Alliances have occurred before in India, but power in the past decade has been in the hands of one party and one man. This weekend, many posts circulated on social media about a “beginner’s course”, especially for young people who are not used to this system: “At any time, a coalition party can decide that it does not agree with the policy. Then the cabinet falls. “So, if Modi forms a government, he should continue to consult with others.”

There is a lot of speculation about whether the Prime Minister can do this. At the economic level, it is evaluated practically. Modi immediately showed some adaptability.
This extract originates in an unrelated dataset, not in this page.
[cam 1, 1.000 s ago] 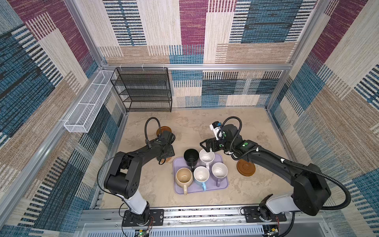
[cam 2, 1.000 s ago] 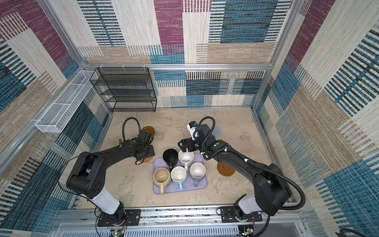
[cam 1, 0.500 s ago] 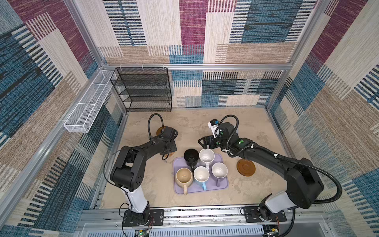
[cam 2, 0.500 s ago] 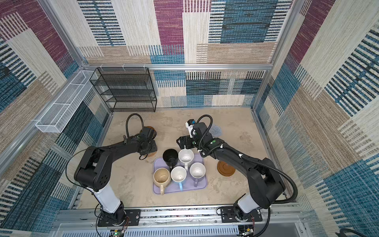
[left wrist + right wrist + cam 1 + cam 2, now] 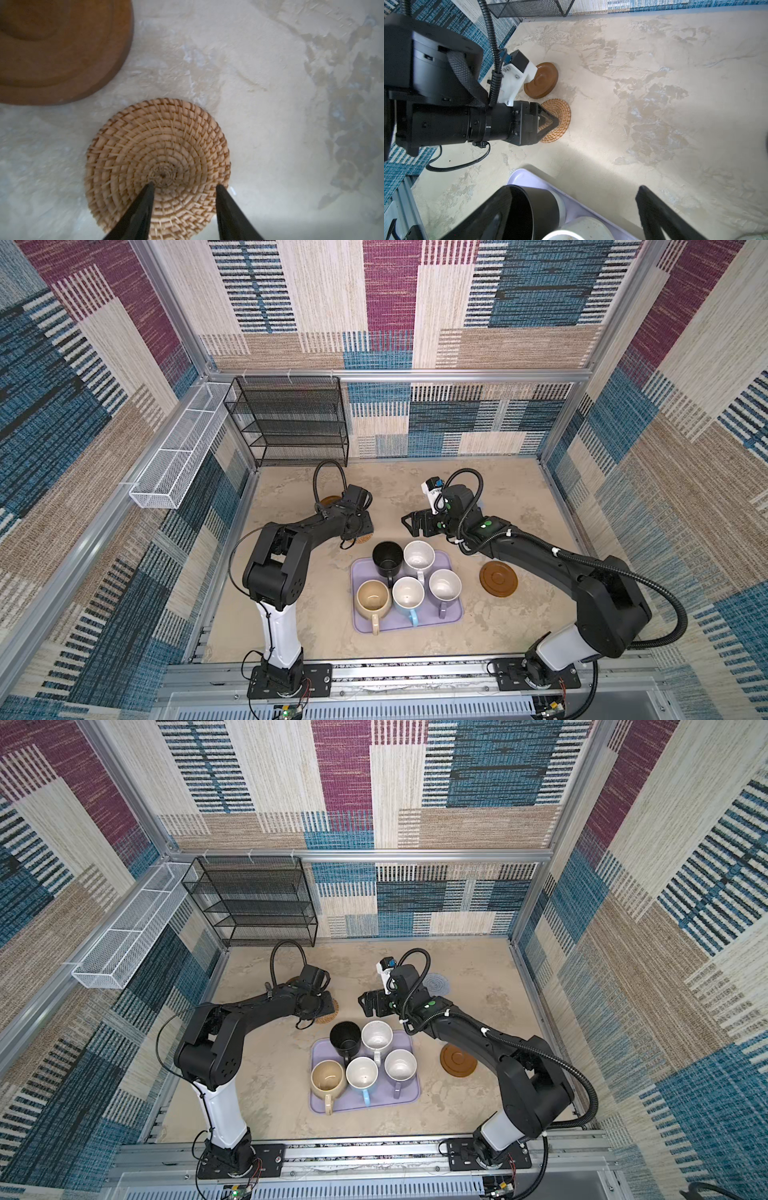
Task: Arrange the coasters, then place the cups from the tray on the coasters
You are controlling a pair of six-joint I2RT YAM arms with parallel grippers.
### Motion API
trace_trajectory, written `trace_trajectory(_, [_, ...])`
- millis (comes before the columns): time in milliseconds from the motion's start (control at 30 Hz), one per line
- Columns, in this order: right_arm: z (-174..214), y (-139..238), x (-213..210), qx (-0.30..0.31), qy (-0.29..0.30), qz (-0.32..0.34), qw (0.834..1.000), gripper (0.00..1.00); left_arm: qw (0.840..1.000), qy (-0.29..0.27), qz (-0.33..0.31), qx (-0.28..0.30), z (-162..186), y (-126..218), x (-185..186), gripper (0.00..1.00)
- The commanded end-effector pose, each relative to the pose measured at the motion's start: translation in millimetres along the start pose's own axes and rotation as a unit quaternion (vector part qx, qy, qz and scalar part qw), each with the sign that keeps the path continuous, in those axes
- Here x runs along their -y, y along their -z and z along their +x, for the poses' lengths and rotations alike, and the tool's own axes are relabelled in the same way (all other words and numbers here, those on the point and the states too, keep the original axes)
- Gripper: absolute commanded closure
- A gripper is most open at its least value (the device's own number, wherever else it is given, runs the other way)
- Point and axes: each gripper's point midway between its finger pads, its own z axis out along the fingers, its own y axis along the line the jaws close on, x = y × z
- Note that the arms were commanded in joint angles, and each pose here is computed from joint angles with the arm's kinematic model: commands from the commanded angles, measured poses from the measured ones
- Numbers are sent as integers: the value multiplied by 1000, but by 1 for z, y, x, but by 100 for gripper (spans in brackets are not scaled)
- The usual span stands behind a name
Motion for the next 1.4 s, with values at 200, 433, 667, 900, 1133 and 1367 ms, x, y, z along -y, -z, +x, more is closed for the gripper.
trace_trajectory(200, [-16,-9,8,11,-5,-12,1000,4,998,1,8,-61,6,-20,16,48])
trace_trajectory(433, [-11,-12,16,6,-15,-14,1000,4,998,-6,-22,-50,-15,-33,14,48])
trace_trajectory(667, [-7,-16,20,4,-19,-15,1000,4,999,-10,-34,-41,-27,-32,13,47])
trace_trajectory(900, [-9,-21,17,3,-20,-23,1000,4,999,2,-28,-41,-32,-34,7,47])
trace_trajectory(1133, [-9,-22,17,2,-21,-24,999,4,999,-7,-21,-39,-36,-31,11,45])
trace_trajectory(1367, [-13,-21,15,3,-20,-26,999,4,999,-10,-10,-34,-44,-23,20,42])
On the evening of the election results, he did not talk much about himself – or about Ram, the Hindu god he often quotes, but he did praise the NDA. Regarding the negotiations, he said on Friday: “A majority is needed to lead the government.” But to lead the nation, consensus is necessary.”

Despite his moderate public appearance, it cannot be ruled out that Modi may seek revenge behind closed doors in…Anti-citizens In the press, activists and opposition politicians. In the previous two terms, the BJP used other mechanisms to assert its power: police and tax authorities, which should be formally independent, dealt with political enemies and judges were put under pressure or rewarded. It seems unlikely that the party will abandon such methods completely.

During the swearing-in ceremony on Sunday evening, Modi was visibly emotional as he looked at the thousands of people who had gathered for the ceremony. Perhaps these sentiments also included pride in an achievement that he could cling to, regardless of the number of seats: only India’s first ever prime minister, Jawaharlal Nehru, managed to win three terms.